Denís notó que no era como los demás desde temprana edad. Desde niño crecía más lentamente que sus compañeros, aunque no le daba mucha importancia. A su vez, su aspecto no afectó a sus estudios en el colegio, ya que tenía buenas notas.

Sin embargo, a los 13 años, su cuerpo dejó de “envejecer” y aquí se dio cuenta que nunca sería igual que los chicos de su edad. “Pensé en cómo sería todo, cómo sería mi vida, si sería difícil para mí”, recordó, confesando que todavía se pregunta por qué le pasa esto.

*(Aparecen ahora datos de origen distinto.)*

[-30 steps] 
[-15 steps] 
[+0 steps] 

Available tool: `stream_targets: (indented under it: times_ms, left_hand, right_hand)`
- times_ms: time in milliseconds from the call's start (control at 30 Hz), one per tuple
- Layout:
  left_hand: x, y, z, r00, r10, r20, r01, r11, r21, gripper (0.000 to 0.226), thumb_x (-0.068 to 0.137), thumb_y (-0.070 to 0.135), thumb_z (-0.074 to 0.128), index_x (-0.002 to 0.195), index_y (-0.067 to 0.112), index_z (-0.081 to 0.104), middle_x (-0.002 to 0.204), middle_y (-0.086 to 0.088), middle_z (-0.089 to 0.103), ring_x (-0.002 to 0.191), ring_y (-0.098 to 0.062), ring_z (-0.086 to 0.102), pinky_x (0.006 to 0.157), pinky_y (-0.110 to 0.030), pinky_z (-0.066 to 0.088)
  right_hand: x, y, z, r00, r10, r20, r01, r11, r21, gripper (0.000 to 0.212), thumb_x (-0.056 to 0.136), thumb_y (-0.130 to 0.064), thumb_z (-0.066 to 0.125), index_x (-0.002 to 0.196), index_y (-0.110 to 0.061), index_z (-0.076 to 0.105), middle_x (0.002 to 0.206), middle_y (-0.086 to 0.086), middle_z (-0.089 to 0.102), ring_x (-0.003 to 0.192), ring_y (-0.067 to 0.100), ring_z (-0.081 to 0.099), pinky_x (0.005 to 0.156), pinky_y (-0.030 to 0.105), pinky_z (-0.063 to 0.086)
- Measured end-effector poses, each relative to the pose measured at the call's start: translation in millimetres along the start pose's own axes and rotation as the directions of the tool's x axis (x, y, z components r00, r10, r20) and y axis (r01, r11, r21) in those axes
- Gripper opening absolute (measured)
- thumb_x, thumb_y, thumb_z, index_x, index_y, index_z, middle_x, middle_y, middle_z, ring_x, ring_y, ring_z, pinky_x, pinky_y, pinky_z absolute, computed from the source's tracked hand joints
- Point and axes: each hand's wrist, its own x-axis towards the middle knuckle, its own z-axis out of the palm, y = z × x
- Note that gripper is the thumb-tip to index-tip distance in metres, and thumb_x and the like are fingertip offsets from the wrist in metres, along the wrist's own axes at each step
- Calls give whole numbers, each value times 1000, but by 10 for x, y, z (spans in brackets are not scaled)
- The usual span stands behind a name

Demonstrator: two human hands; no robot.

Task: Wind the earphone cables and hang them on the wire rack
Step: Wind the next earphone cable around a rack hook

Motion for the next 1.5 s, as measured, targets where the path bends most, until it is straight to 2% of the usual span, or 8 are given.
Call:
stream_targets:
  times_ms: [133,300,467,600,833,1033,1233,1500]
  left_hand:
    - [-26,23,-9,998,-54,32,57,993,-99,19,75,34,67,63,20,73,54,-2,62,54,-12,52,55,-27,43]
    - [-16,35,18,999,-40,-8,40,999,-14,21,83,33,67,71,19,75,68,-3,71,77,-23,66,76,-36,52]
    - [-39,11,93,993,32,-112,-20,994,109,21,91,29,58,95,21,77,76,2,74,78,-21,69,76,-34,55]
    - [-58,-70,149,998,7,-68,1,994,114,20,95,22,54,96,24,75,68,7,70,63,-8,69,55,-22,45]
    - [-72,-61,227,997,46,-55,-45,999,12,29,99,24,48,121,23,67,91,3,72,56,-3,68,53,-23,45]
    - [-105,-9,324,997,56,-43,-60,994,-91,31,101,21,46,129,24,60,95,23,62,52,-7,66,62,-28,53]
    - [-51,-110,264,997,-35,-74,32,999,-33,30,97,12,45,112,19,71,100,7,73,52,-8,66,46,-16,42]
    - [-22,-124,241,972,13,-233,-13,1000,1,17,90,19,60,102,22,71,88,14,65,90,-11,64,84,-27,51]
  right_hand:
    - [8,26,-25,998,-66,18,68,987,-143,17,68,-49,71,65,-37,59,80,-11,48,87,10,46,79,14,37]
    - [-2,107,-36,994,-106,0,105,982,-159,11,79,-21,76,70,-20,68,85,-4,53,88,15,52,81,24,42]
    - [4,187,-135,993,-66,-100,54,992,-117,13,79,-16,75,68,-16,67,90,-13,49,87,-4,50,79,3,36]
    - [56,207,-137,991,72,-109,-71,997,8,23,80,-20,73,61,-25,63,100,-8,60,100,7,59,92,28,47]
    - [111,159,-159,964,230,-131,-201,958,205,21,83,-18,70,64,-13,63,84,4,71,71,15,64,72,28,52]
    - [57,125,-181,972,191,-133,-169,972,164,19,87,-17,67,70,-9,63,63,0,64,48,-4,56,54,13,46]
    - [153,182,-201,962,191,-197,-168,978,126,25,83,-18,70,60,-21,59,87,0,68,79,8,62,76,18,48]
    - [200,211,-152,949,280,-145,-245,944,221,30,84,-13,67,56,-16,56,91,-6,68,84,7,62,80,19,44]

A sus 32 años debe enfrentarse de forma cotidiana a problemas con la sociedad ya que no creen en su edad. Una vez fue detenido por un inspector de tráfico que sospechó que era un menor que había pegado su foto al carnet de una persona adulta.

Denís reveló que estas situaciones lo molestan demasiado: “¿Por qué tengo que dar explicaciones a alguien cada vez?”, se pregunta y pide que nunca juzguen a las personas por su apariencia.

“No puedes vivir mi vida. No sabes cómo vivirías en mi cuerpo, en mi situación, en qué tipo de persona te convertirías. Por lo tanto, no juzgues“, agregó.